Наши успели дать один залп из пушек картечью. Даже без наводки смело первый ряд, проломило дорожки в даурской массе. Пищали добавили смертей. Но дауры перебирались через завалы мертвых и упорно лезли на щиты. Дошел черед до копейщиков. Бей – раздался крик пятидесятников, когда даурский вал, изрядно прореженный пальбой, докатился до щитов. Копейщики ударили почти одновременно. Раздались крики.

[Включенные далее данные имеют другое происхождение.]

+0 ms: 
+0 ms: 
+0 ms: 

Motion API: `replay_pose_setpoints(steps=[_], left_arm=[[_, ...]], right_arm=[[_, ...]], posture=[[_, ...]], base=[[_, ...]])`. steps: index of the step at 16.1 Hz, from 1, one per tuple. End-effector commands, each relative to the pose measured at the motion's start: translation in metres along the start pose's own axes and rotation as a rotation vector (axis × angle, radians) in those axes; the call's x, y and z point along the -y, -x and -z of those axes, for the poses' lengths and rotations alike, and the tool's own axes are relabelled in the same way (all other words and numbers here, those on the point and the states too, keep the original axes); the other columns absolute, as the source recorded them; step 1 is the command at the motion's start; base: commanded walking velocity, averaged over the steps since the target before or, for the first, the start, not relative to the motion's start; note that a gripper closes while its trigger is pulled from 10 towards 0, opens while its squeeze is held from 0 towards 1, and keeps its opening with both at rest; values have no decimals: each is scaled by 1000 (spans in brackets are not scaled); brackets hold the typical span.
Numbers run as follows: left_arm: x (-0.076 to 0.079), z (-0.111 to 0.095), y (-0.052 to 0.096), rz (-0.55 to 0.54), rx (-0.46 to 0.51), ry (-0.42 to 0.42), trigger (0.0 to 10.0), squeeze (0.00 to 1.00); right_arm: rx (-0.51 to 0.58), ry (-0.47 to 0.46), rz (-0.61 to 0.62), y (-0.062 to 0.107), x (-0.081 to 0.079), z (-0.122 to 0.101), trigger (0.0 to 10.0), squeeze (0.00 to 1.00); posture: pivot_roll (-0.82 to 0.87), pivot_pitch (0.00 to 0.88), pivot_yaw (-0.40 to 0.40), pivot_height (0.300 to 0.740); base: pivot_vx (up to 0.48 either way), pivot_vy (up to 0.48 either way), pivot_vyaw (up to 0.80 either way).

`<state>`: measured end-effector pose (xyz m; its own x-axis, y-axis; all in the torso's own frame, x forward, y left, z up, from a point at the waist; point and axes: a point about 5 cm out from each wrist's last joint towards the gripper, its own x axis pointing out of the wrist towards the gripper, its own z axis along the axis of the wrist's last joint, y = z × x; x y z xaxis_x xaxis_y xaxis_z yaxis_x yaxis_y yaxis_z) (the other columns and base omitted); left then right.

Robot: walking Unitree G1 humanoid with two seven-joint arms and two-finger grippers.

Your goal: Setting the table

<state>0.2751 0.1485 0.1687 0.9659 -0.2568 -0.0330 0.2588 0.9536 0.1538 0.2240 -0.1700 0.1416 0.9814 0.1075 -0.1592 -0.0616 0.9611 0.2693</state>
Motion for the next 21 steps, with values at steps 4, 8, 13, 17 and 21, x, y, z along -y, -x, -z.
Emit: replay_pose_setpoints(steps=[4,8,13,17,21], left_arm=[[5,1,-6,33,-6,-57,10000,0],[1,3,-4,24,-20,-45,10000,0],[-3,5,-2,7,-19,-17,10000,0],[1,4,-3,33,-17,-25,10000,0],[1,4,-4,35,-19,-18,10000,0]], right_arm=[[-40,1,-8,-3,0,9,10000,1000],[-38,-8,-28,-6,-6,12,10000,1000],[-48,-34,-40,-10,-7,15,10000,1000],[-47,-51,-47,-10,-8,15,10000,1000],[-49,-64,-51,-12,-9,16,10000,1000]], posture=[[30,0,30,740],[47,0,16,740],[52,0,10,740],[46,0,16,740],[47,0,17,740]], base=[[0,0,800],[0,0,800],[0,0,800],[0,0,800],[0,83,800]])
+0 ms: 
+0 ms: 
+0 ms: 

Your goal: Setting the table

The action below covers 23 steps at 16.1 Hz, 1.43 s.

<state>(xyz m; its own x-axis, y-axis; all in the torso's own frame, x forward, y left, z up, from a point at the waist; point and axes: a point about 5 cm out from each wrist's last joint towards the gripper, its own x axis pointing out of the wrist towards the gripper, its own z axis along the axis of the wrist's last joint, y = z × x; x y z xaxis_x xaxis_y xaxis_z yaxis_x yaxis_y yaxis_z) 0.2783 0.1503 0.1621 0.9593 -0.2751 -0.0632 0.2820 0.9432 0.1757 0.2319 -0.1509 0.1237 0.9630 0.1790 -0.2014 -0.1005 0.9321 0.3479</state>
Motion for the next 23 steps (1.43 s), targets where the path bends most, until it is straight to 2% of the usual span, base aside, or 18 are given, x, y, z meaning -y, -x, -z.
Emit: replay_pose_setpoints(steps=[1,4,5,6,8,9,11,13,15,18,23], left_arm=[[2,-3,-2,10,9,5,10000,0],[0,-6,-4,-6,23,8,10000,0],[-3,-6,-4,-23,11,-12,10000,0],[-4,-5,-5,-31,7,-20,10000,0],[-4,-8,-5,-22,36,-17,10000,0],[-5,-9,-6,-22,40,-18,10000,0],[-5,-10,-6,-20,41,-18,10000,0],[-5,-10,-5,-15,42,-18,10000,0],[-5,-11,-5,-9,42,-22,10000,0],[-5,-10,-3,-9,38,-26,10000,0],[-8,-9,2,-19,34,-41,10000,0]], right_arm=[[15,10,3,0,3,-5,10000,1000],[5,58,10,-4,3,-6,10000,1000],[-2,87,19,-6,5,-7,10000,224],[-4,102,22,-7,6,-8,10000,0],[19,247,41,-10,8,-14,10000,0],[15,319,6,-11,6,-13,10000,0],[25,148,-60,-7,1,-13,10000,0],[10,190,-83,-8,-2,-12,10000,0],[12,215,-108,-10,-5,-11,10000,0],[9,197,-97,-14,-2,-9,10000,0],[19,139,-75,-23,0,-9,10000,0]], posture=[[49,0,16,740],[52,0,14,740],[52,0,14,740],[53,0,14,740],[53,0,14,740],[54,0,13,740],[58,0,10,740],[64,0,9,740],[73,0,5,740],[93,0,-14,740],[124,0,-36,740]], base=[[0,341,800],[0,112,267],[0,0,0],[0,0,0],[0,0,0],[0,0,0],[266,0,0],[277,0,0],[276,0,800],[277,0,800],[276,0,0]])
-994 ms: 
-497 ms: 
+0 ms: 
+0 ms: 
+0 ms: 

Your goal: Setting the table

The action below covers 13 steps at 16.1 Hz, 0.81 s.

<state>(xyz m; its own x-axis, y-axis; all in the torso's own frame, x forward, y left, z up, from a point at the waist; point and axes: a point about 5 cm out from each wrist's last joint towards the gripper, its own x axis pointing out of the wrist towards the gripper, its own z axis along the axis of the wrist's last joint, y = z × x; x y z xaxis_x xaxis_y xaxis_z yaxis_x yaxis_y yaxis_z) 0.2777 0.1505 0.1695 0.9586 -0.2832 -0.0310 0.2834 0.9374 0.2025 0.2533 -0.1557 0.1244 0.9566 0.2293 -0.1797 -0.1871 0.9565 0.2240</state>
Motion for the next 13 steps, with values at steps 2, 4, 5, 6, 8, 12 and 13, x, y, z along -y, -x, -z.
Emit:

Дауры пытались пробить щиты, но казаки умело орудовали своими копьями, отбивая яростные, но неумелые наскоки. Тем временем стрелки успели перезарядить ружья. Теперь стрелять залпами было опасно. Можно было задеть своих. Но даже разрозненная стрельба была весьма действенной. То здесь, то там падал очередной даурский боец, пораженный свинцом.
Но дауры упорно лезли вперед. Уже не менее десятка раненных казаков оттянулись в задние ряды. Их место заняли новые бойцы. Мы с пушкарями, тоже, откатив пушки, ринулись в драку. Ярость пьянила не только дауров. Хотя потери наши были несравнимы. Но и число дауров было велико. Несмотря на огромные потери, она продолжали давить на щитоносцев. Ряд щитов уже изрядно прогнулся во многих местах. Спасением стали наши союзники, которые вновь бросились на своих врагов. Атака израненных, усталых, но злых и воинственных тунгусов на своих вековых врагов стала последней каплей. Дауры побежали обратно к крепости. Наши кинулись вслед.